To test for my answer to this question I put on LiLiPUT's 1982 Rough Trade Records album and, sure enough, it took me right back to that too short period in 1981 when this then-young Texas guy was hanging around in West London at Rough Trade, the store and the label headquarters. By golly, if that isn't great music and great sound, then I don't guess I want any. I hadn't thought of those Spandex girls on roller skates in years. You may put that same record on and hear "low" production values and a flat soundstage and I can't argue with what you hear. I might consider your criteria for music and sound to be unfortunately limited to only what you hear. I think I hear to feel.
It seems rare when purchased music is great and sounds great. I think somewhat of the same thing is happening with cd's as happened with LPs in the late '70s and early '80s. That is, now that a new format is coming on strong, compressed digital, CD manufactures sometimes release crap quality. Is the CD going to become obsolete to digital compressed format because it is inferior or because manufactures are making them that way? The answer is obvious!

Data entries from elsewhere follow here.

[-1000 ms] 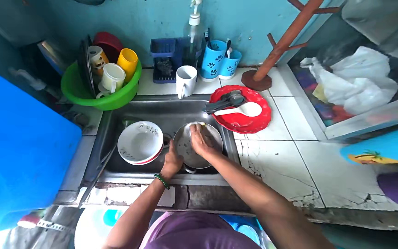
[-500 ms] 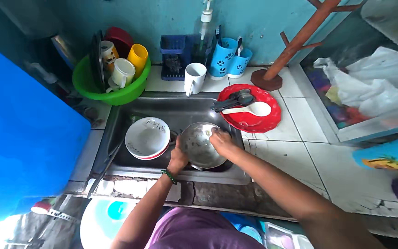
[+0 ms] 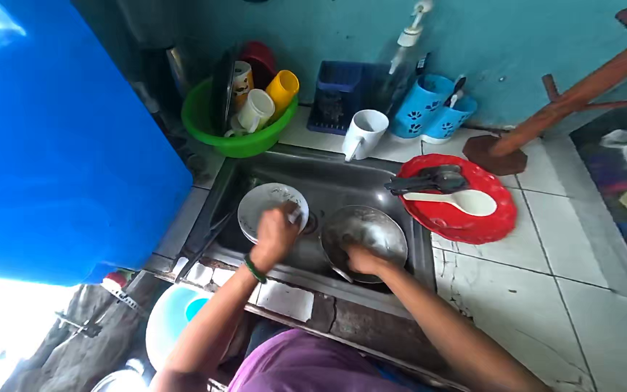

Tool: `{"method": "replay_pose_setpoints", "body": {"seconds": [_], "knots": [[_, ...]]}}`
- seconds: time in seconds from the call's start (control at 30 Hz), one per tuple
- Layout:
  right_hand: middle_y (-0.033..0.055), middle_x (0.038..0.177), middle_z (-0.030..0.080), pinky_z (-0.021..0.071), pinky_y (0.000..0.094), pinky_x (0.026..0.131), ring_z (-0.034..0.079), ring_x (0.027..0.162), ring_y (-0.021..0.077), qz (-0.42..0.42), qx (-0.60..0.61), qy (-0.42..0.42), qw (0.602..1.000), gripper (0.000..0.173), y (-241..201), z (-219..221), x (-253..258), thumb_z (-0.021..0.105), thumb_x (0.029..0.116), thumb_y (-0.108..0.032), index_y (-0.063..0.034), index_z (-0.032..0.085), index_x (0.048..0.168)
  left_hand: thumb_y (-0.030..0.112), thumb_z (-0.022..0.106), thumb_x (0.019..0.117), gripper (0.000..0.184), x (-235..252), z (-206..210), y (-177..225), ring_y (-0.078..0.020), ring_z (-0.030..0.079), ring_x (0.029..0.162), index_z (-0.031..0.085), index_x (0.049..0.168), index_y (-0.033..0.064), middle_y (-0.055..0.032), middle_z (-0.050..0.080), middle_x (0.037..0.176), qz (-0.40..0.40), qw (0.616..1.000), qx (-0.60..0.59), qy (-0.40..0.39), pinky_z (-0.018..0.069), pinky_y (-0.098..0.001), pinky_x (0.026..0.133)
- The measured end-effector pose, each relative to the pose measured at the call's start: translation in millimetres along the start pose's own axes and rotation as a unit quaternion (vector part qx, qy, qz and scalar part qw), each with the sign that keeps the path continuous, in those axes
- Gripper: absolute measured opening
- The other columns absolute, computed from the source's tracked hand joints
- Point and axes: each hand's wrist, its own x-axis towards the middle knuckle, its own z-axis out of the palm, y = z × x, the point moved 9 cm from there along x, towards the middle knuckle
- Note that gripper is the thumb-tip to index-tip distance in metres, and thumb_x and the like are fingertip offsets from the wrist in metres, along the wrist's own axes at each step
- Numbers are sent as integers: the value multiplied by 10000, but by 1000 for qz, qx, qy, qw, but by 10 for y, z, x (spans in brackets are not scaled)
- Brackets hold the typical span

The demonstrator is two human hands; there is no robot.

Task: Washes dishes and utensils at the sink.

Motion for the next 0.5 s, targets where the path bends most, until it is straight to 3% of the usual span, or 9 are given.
{"method": "replay_pose_setpoints", "body": {"seconds": [0.07,0.13,0.2,0.3,0.4,0.5], "knots": [[338,1511,418,376,631,1119,445,1377,499,-5,24,15,1000,530,-17,-26,-2,698,882,27,59,567,1394,204,551,1052,321,160,-426,-358,-433,675,1056,650,1245,-32,-271,672,1187,-50,997,33,40,532,-610,919],[325,1538,381,438,647,1063,483,1342,507,54,-6,53,997,576,48,-108,18,699,871,9,4,553,1429,201,548,1046,319,300,-634,-782,-480,634,1108,636,1217,-55,-312,642,1192,-126,989,77,30,503,-647,924],[315,1546,371,454,641,1042,495,1328,505,80,-24,54,995,597,72,-118,55,694,877,2,-11,531,1451,155,587,1014,291,501,-618,-1182,-484,611,1155,656,1161,-87,-321,636,1204,-174,973,151,-25,480,-654,960],[290,1533,400,454,619,1051,504,1328,476,56,-13,36,998,586,53,-72,99,690,878,1,-17,540,1444,146,579,1014,287,734,-464,-1577,-471,610,1171,675,1114,-105,-318,644,1202,-169,952,231,-108,465,-642,991],[274,1546,394,462,618,1044,517,1318,465,52,18,41,998,583,94,-76,121,681,872,7,-35,558,1440,183,476,1082,372,790,-350,-1733,-453,593,1202,631,1196,-135,-332,619,1252,-193,949,190,-160,435,-609,1034],[260,1545,399,469,604,1039,526,1313,447,59,31,44,997,577,112,-89,122,668,873,3,-52,568,1439,203,459,1088,370,784,-325,-1831,-367,602,1050,596,1236,-108,-290,615,1185,-234,954,98,-161,469,-533,938]]}}
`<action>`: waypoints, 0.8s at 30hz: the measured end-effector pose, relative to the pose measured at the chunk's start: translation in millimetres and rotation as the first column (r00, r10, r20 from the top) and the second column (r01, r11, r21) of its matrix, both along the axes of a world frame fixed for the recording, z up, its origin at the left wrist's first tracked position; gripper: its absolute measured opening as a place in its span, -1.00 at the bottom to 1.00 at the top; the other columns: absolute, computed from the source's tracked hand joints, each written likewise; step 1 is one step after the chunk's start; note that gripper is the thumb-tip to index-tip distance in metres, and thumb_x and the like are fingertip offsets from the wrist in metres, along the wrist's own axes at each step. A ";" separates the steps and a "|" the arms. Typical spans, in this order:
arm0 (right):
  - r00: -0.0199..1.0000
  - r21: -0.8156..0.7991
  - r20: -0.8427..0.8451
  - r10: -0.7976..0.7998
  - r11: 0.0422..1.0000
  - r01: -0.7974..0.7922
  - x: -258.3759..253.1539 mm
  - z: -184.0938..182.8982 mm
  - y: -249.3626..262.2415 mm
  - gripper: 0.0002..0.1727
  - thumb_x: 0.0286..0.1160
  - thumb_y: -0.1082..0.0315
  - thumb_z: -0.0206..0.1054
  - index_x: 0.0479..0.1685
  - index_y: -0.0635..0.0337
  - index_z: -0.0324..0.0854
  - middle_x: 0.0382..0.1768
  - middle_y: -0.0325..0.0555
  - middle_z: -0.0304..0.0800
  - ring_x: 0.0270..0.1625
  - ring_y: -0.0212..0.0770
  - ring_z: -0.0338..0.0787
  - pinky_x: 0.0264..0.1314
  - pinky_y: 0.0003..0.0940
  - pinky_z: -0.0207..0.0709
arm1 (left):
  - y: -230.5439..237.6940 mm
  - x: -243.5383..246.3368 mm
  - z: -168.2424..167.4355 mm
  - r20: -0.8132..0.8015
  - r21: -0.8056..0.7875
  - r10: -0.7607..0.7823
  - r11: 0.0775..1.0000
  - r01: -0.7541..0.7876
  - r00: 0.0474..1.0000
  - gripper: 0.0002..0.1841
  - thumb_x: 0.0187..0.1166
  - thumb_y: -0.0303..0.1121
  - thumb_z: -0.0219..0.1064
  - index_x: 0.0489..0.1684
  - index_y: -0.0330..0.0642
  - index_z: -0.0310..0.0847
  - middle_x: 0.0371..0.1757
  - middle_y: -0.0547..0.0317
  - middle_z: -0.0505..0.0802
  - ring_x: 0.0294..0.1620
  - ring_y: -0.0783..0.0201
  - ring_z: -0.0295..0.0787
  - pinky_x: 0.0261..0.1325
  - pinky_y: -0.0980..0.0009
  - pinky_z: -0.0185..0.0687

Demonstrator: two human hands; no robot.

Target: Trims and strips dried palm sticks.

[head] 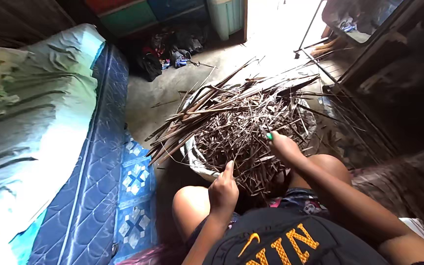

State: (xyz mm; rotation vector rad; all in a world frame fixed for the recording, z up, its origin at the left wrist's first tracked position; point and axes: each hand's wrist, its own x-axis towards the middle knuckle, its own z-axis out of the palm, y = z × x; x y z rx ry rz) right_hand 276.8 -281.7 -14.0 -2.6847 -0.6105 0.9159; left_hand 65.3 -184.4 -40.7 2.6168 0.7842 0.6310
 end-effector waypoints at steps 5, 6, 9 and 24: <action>0.998 0.396 -0.033 0.052 0.918 -0.035 -14.1 -6.3 -16.4 -0.59 0.87 0.12 0.06 0.24 0.34 0.53 -0.13 0.26 0.73 -0.03 0.22 0.77 0.06 0.22 0.56 | 7.4 -19.0 1.0 0.283 -0.741 0.180 0.665 0.095 0.942 -0.64 0.77 -0.47 0.02 0.32 -0.44 0.64 -0.58 0.34 0.69 -0.71 0.59 0.50 -0.61 0.66 0.48; 0.991 0.483 -0.081 0.104 0.874 -0.052 -24.1 -11.5 -17.1 -0.62 0.82 0.16 0.11 0.19 0.35 0.56 -0.18 0.20 0.73 -0.11 0.14 0.76 0.01 0.15 0.57 | 7.3 -19.6 3.1 0.298 -0.859 0.241 0.490 0.149 0.924 -0.64 0.79 -0.48 -0.03 0.35 -0.45 0.58 -0.57 0.35 0.68 -0.67 0.57 0.55 -0.57 0.66 0.52; 0.910 0.678 -0.267 0.316 0.733 -0.056 -61.3 -20.4 -14.4 -0.66 0.68 0.26 0.24 0.23 0.33 0.61 -0.06 0.07 0.80 -0.09 -0.14 0.77 0.06 -0.11 0.63 | 7.1 -15.9 9.4 0.287 -0.958 0.359 0.084 0.275 0.888 -0.64 0.82 -0.47 -0.11 0.38 -0.34 0.53 -0.20 0.24 0.81 -0.23 0.42 0.75 -0.12 0.51 0.69; 0.751 0.741 -0.570 0.334 0.604 0.294 -89.5 -28.5 1.2 -0.82 0.54 0.38 0.42 0.01 0.21 0.64 -0.15 -0.27 0.74 -0.20 -0.53 0.68 -0.11 -0.58 0.58 | 1.3 15.0 25.6 0.105 -0.887 0.595 -0.306 0.345 0.797 -0.69 0.84 -0.45 -0.02 0.37 -0.01 0.55 -0.01 0.16 0.92 -0.04 0.23 0.91 0.02 0.29 0.82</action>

Difficult to say. When I like a track, it sounds great. It seems like I'm unlucky, many of the things I love are poorly recorded from classical to hardcore punk. But when you listen to a piano or a voice and then you hear it recorded on tape even via an ultimate high end gear (an equipment that I generally dislike for obvious reason-it exagerates the faults of standard recordings), it has nothing to do with the live sound, eh ?
Lots of my 3000 CDs sound good, but great only about 20%, if that. The best music is simply recorded with little compression,manipulation etc, if it is recorded well it doesn't need all that,unless you're just producing a product to sell as opposed to first and foremost a work of art.The best example of this is Nirvana's in utero,masterfully recorded by fellow musician Steve Albini and then butchered beyond belief by greedy,moronic record execs and their handmaidens (the "producers")—in its original form, it is probably the best rock album ever; in its officially released form, it is unlistenable.
It’s the music that’s most important to me, so I’m somewhat forgiving. Maybe 20% of the discs I listen to are great in both regards. As I’ve upgraded my system that percentage has gone up; great gear can bring out the best in a good recording. Many LPs put out by independent labels when recorded analog on decent equipment, sound amazing. Even though considered by many to be low-fi. Akron, Ohio’s Black Keys’ “High Fidelity” recordings truly are. From the majors, Neil Young has always been an advocate for excellence in audio. His vinyl releases by Classic Records and Reprise are about as good as you’re going to find in the genre. His 2005 200-gram release Prairie Wind is one of my current favorites. Greatest Hits 200 gram w/7” is stunning; I plan on picking up Living With War.